Erik Orsenna : Quand ils disent qu’on marche sur la tête, c’est vrai. Je suis sidéré de voir le paradoxe des Français : à entendre certains, on a l’impression qu’ils ne s’intéressent à l’agriculture que deux semaines dans l’année, au moment du Salon de l’agriculture. On est arrivé à dissocier l’agriculteur du repas qu’on fait chaque jour. Moi, je revendique de ne pas l’oublier. Je suis un académicien en bottes.
Julien Denormandie : Cette reconnaissance vis-à-vis des agriculteurs est essentielle. Nous avons voulu témoigner de la nôtre. Nous l’avons écrit bien avant les manifestations mais elles viennent prouver l’urgence du besoin de dire et d’entendre un « merci » à celles et ceux qui nous sont essentiels. Je retiens ce slogan que j’ai vu dans les manifestations : « Aimez-nous et nous ferons le reste ». Il m’a touché parce que l’amour, c’est la confiance, c’est aussi une forme de pacte sur la durée. Il dit bien qu’il faut croire dans les agriculteurs, qu’ils iront de l’avant, et qu’il ne faut pas se contenter de leur imposer des injonctions.
Quel nouveau contrat espérez-vous voir se nouer entre la société et les agriculteurs ?
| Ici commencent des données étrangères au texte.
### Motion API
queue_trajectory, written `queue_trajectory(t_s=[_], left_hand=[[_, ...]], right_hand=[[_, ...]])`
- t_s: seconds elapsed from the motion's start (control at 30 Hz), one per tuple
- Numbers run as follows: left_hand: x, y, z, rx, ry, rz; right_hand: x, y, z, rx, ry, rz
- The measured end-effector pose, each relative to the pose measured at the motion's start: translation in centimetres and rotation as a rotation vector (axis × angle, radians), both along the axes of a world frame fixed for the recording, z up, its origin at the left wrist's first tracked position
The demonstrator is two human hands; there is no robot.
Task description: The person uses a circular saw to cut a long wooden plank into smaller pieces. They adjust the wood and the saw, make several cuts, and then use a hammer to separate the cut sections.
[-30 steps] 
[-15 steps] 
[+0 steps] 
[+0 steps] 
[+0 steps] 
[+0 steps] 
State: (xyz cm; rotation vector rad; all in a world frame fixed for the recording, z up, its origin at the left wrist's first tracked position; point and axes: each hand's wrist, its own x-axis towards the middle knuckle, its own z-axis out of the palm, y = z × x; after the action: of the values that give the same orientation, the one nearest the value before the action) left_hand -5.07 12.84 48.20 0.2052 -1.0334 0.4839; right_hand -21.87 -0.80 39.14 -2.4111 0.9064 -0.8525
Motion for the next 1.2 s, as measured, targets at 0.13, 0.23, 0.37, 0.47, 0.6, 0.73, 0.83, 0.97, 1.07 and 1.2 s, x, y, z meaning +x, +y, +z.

Julien Denormandie : L’enjeu, c’est la prise de conscience de la valeur de l’alimentation. Avec cet objectif, nous explorerons tous les aspects pratiques associés : retrouver le sens du repas, respecter les origines géographiques, ne pas importer ce que nous ne voulons pas produire, s’interroger sur la captation du revenu agricole, oser innover, garder des sols vivants… Je fais mienne la phrase d’Edgard Pisani, illustre ministre de l’Agriculture : la bonne politique, c’est la vision (pour nos agricultures) et le quotidien (pour les agriculteurs) ; la mauvaise, c’est juste une boîte à outils.
Erik Orsenna : Il n’est pas supportable de voir qu’on tape sur les agriculteurs à chaque fois qu’il y a un problème. On détruit l’essentiel, bien au-delà du secteur agricole. Parce que l’alimentation, c’est la démocratie. La table du repas, c’est le lieu du partage, le moment où tisser des liens.
Julien Denormandie : Notre pays a déjà connu la désindustrialisation. Comme l’a dit le président de la République pendant la crise Covid, il serait fou de déléguer à autrui notre alimentation. D’autant plus que notre pays est agricole, comme le montre le beau mot de paysan.
Erik Orsenna, vous avouez votre jalousie pour le poste de ministre de l’Agriculture. Julien Denormandie, vous l’avez exercé. Est-ce le bon endroit pour agir ?
Julien Denormandie : Assurément, c’est un poste clé pour se battre en faveur de cette vision pour l’agriculture et le pays. C’est là où vous vivez pleinement l’exigence qu’avait résumé Edgard Pisani. Je me souviens de mon discours sur le perron à mon arrivée au ministère. J’avais parlé de souveraineté alimentaire. Beaucoup de commentateurs m’avaient regardé avec des grands yeux. Aujourd’hui plus personne ne doute de l’importance de cette notion.
Retrouver la valeur de l’alimentation, est-ce juste une bonne résolution qui va être noyée par la marée montante de la précarité, en particulier chez les jeunes ?
Erik Orsenna : C’est un défi supplémentaire. 16 % des jeunes ne mangent pas à leur faim. Il y a une vraie précarité alimentaire qui traduit l’accroissement des inégalités. Ça me met en colère et c’est une preuve qu’il faut s’attaquer à la question de l’alimentation rapidement.
Julien Denormandie : En tous les cas, ce serait une folie de croire que le pouvoir d’achat des Français pourrait être financé par le revenu des agriculteurs.
Nourrir sans dévaster, Erik Orsenna et Julien Denormandie, éditions Flammarion, 343 p., 23 euros.